**WHAT NEEDS TO BE DONE**
Check every line below for the word "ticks" and copy the ones that have it.
##### DATA FOR REVIEW
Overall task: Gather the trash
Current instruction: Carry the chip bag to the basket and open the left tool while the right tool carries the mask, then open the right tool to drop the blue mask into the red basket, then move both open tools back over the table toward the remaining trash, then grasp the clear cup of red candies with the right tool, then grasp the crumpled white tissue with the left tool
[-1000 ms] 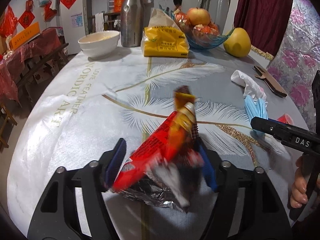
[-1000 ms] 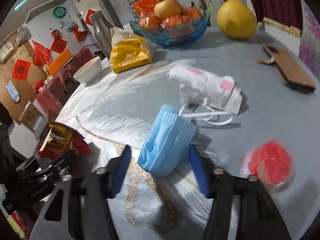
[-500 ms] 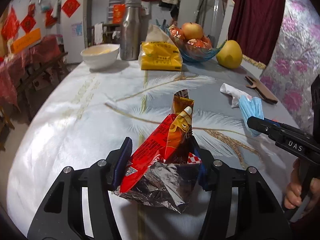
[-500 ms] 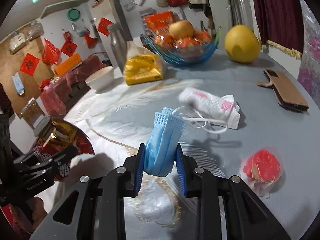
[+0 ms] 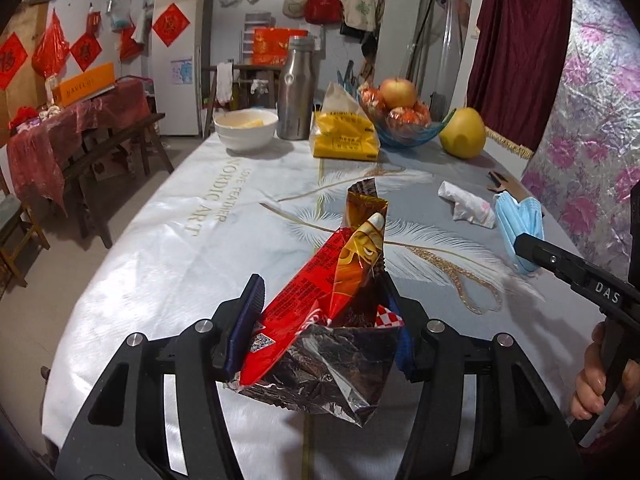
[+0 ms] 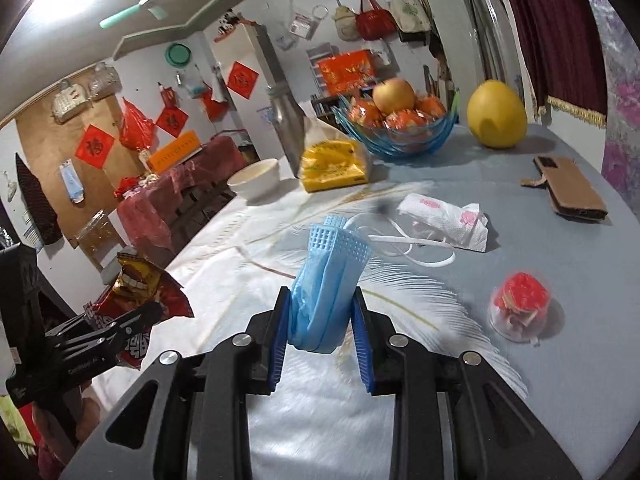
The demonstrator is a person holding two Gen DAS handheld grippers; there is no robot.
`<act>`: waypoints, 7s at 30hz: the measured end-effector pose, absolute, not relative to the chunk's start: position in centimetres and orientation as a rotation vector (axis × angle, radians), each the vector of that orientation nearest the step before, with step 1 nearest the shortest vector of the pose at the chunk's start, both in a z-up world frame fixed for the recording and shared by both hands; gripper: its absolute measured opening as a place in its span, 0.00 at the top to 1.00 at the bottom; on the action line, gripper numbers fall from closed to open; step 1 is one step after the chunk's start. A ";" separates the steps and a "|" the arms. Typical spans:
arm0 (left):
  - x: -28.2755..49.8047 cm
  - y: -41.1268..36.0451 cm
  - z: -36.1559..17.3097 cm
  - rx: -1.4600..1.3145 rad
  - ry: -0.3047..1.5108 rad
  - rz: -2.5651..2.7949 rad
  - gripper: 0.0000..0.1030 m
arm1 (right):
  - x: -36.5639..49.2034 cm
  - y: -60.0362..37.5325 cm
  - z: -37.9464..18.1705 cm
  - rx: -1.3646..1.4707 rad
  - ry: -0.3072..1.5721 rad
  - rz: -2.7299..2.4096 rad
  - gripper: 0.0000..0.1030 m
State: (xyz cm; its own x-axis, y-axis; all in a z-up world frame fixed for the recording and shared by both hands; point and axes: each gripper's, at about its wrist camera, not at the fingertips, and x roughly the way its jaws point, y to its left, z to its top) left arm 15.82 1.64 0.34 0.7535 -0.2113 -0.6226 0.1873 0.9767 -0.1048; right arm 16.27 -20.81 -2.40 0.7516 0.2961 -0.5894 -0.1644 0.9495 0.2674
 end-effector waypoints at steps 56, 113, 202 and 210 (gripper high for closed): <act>-4.8 28.3 -12.8 -0.272 0.939 0.142 0.21 | 0.6 6.3 -2.8 -0.127 0.862 0.771 0.70; -1.9 19.3 -2.1 -0.099 0.730 0.096 0.08 | 2.5 -1.0 -3.7 -0.018 0.782 0.682 0.30; 31.5 -17.0 -5.2 0.089 0.881 -0.421 0.62 | 18.3 -33.5 -6.9 0.230 0.804 -0.036 0.36; 30.0 -14.9 -5.8 0.109 0.882 -0.372 0.60 | 18.4 -33.4 -6.9 0.220 0.810 -0.036 0.35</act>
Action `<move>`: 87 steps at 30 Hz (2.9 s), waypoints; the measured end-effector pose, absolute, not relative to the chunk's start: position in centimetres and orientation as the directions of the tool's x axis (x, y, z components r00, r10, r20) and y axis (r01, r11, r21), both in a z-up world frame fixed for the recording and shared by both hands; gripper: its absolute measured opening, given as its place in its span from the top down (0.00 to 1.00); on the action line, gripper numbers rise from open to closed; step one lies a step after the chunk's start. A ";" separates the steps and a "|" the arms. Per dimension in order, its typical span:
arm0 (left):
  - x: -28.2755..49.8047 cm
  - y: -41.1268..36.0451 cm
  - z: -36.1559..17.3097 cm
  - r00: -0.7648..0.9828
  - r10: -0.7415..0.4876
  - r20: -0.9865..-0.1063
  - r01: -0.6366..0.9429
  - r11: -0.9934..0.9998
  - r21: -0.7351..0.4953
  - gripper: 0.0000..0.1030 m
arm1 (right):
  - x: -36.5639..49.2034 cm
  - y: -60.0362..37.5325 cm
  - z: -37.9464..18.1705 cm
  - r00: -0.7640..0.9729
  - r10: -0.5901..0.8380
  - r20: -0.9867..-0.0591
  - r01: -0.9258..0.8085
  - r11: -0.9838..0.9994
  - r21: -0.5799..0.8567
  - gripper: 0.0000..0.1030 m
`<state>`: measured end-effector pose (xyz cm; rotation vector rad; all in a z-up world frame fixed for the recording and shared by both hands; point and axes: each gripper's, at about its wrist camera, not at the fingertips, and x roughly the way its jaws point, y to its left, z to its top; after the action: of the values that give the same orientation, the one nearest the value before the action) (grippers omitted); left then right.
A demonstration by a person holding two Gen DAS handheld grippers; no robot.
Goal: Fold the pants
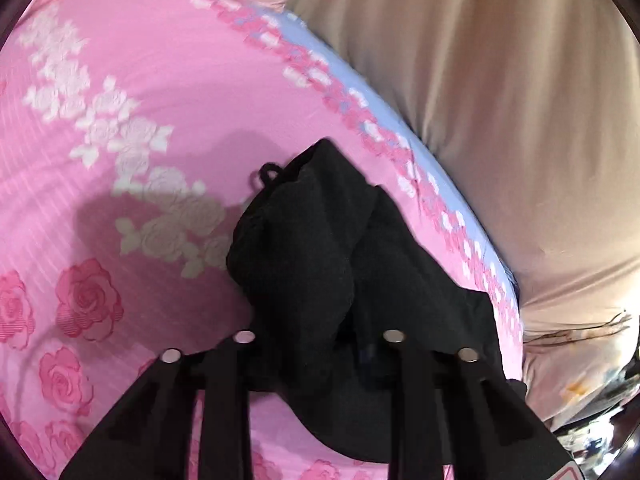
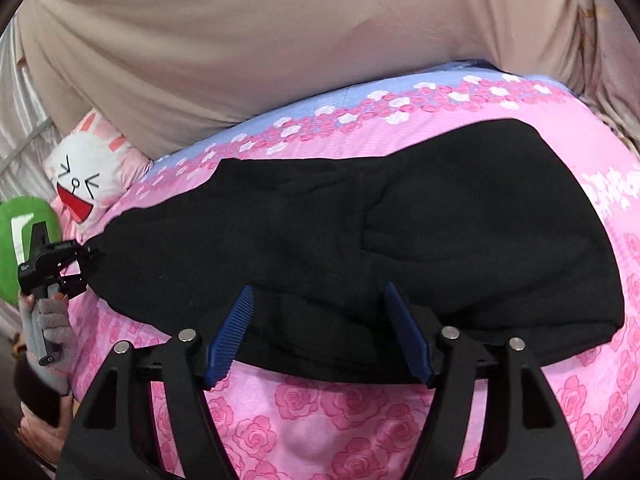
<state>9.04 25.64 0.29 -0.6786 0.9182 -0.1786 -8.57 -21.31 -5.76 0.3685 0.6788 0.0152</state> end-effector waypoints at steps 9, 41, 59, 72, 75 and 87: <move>2.7 10.7 17.9 0.674 -0.558 -0.485 0.378 0.824 -0.422 0.86 | -10.8 -24.5 -4.8 0.831 0.120 -0.543 0.126 0.910 0.394 0.34; -0.6 7.2 8.3 0.557 -0.556 -0.617 0.394 0.831 -0.393 0.33 | -5.3 -25.7 3.2 0.874 0.271 -0.404 -0.015 0.845 0.534 0.82; 5.3 -2.7 1.8 0.358 -0.590 -0.724 0.347 0.804 -0.483 0.28 | -13.6 -36.8 -2.9 0.840 -0.030 -0.542 0.334 0.815 0.473 0.16; 6.6 -0.9 3.5 0.312 -0.716 -0.625 0.415 0.694 -0.588 0.82 | -10.9 -34.0 -3.4 0.838 0.196 -0.509 0.172 0.791 0.588 0.70; 4.9 3.6 6.3 0.394 -0.685 -0.612 0.434 0.726 -0.533 0.81 | -11.3 -30.7 -1.3 0.845 0.221 -0.487 0.104 0.825 0.556 0.69; 0.4 12.4 3.8 0.565 -0.416 -0.713 0.261 0.910 -0.324 0.52 | -12.0 -24.0 -2.0 0.805 0.186 -0.563 0.129 0.872 0.473 0.28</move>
<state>0.39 12.42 3.83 -0.1900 0.8854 -0.4003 -11.99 -24.00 -1.95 0.5207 0.6416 0.0318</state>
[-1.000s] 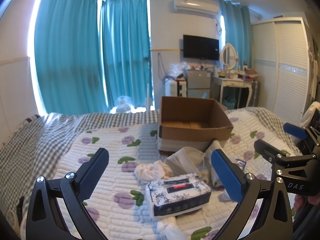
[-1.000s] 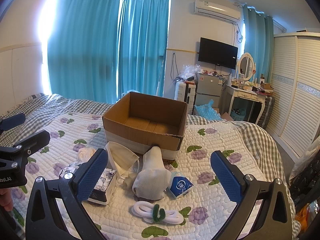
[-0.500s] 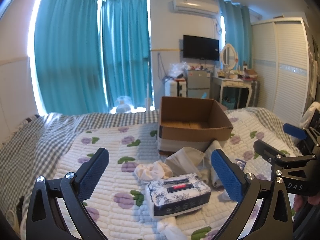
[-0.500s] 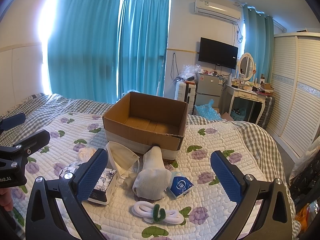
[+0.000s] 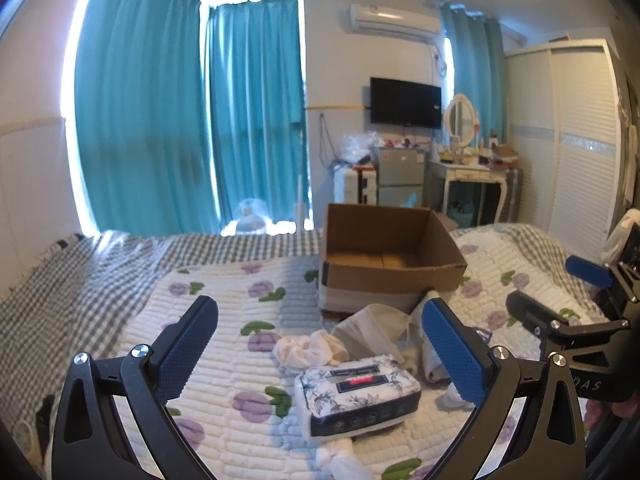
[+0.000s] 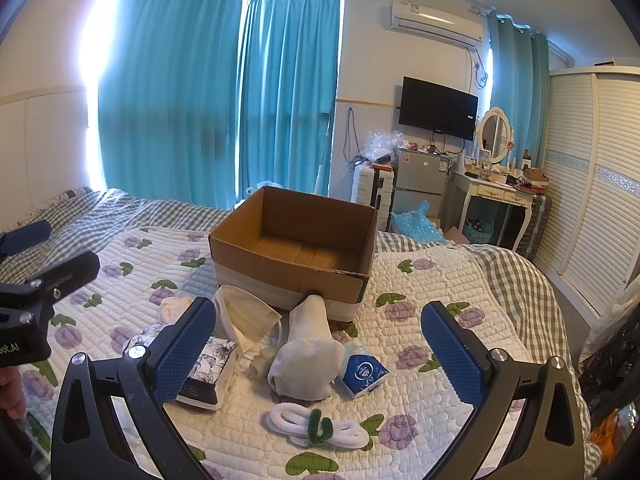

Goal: Organize soft objects
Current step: 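Grasp the white knotted cloth with the left gripper while the right grasps the hair ties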

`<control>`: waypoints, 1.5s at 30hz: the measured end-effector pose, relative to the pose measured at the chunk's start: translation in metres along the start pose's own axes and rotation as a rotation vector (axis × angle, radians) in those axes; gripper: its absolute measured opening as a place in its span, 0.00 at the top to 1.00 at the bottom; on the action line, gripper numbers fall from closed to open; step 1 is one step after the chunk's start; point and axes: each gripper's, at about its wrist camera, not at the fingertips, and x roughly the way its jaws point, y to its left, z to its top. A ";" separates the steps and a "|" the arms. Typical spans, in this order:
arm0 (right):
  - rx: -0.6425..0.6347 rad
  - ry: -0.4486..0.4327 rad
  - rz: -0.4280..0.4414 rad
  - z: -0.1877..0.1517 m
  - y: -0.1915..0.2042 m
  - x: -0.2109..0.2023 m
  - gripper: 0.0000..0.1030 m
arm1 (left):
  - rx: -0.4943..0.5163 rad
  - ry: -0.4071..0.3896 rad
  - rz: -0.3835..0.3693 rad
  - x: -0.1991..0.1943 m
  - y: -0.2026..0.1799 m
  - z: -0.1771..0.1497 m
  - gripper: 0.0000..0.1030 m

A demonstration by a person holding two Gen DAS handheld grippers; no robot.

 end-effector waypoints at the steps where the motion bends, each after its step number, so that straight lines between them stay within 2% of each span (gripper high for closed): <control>1: -0.001 -0.001 0.003 0.000 0.000 -0.001 0.00 | -0.002 -0.012 0.001 -0.004 0.000 0.002 0.00; 5: -0.013 -0.016 0.005 0.004 -0.002 -0.010 0.00 | 0.006 -0.060 0.007 -0.022 -0.002 0.012 0.00; 9: -0.012 -0.039 0.015 0.012 -0.007 -0.024 0.00 | 0.005 -0.070 -0.007 -0.031 0.001 0.015 0.00; 14: -0.032 0.008 0.007 0.008 -0.012 -0.021 0.00 | -0.016 0.055 -0.017 -0.008 0.007 -0.007 0.00; 20: -0.007 0.200 0.036 -0.029 -0.018 0.028 0.00 | -0.041 0.267 -0.009 0.041 0.013 -0.059 0.02; 23: -0.025 0.280 0.035 -0.052 -0.014 0.053 0.00 | -0.038 0.397 -0.003 0.067 0.013 -0.081 0.20; 26: -0.036 0.351 0.032 -0.065 -0.013 0.071 0.03 | -0.068 0.475 -0.043 0.079 0.013 -0.097 0.24; 31: -0.021 0.414 0.064 -0.076 -0.009 0.092 0.05 | -0.011 0.541 -0.057 0.090 -0.002 -0.113 0.36; 33: -0.032 0.438 0.091 -0.080 -0.004 0.102 0.09 | -0.016 0.576 -0.063 0.097 -0.004 -0.119 0.50; 35: -0.042 0.477 0.114 -0.087 0.000 0.113 0.16 | -0.023 0.597 -0.071 0.100 -0.003 -0.123 0.57; 36: -0.047 0.502 0.120 -0.091 0.003 0.119 0.17 | -0.024 0.598 -0.077 0.099 -0.002 -0.123 0.65; 37: -0.052 0.530 0.122 -0.096 0.004 0.126 0.22 | -0.031 0.599 -0.095 0.098 -0.002 -0.121 0.69; 38: -0.056 0.547 0.122 -0.099 0.005 0.129 0.31 | -0.034 0.599 -0.097 0.096 -0.002 -0.121 0.69; 41: -0.067 0.585 0.126 -0.107 0.006 0.135 0.43 | -0.049 0.600 -0.099 0.090 -0.002 -0.118 0.73; 45: -0.071 0.538 0.136 -0.103 0.004 0.121 0.48 | -0.075 0.599 -0.106 0.077 -0.001 -0.113 0.73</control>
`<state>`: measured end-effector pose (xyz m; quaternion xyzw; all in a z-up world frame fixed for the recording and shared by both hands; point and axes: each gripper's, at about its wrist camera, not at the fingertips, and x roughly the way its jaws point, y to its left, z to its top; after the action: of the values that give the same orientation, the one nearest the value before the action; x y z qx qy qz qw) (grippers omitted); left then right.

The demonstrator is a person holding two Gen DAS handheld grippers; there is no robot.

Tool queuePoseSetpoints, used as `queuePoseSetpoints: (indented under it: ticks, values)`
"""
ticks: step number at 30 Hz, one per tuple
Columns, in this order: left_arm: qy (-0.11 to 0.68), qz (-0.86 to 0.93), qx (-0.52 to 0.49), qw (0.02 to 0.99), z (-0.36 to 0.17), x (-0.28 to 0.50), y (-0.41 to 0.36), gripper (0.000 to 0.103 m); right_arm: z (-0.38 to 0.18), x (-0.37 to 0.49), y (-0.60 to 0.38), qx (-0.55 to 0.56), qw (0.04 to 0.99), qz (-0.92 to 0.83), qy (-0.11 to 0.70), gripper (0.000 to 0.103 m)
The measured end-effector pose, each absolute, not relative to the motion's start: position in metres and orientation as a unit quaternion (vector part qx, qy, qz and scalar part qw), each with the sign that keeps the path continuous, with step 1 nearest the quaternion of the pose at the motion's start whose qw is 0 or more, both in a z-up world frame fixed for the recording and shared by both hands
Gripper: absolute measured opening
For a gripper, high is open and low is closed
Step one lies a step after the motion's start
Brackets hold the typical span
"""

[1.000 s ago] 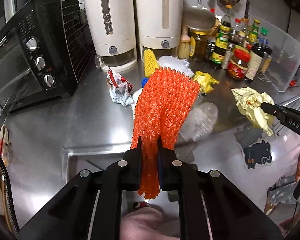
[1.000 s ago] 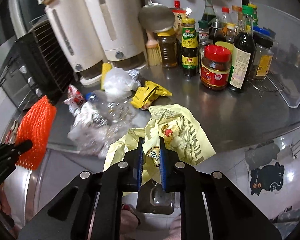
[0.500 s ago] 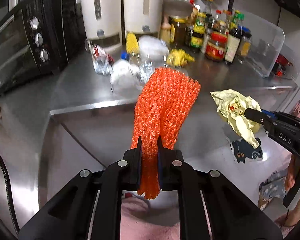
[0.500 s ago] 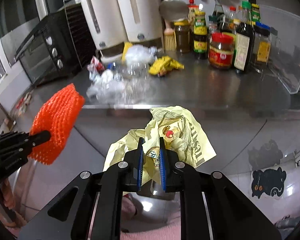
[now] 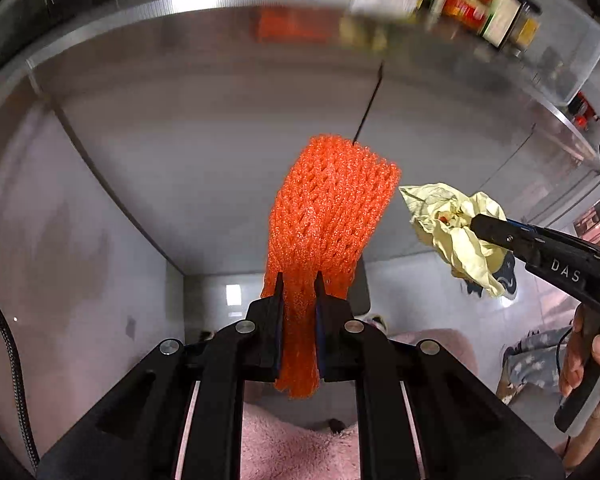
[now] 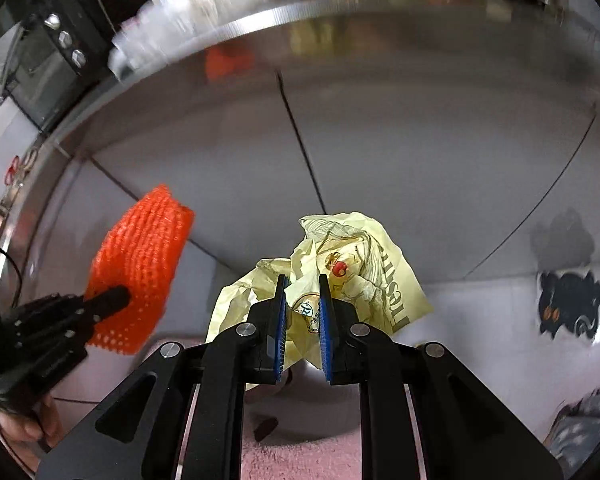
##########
**RESULT BELOW**
Tool queuePoseSetpoints, used as `queuePoseSetpoints: (indented under it: ticks, values)`
ticks: step number at 30 Hz, one per tuple

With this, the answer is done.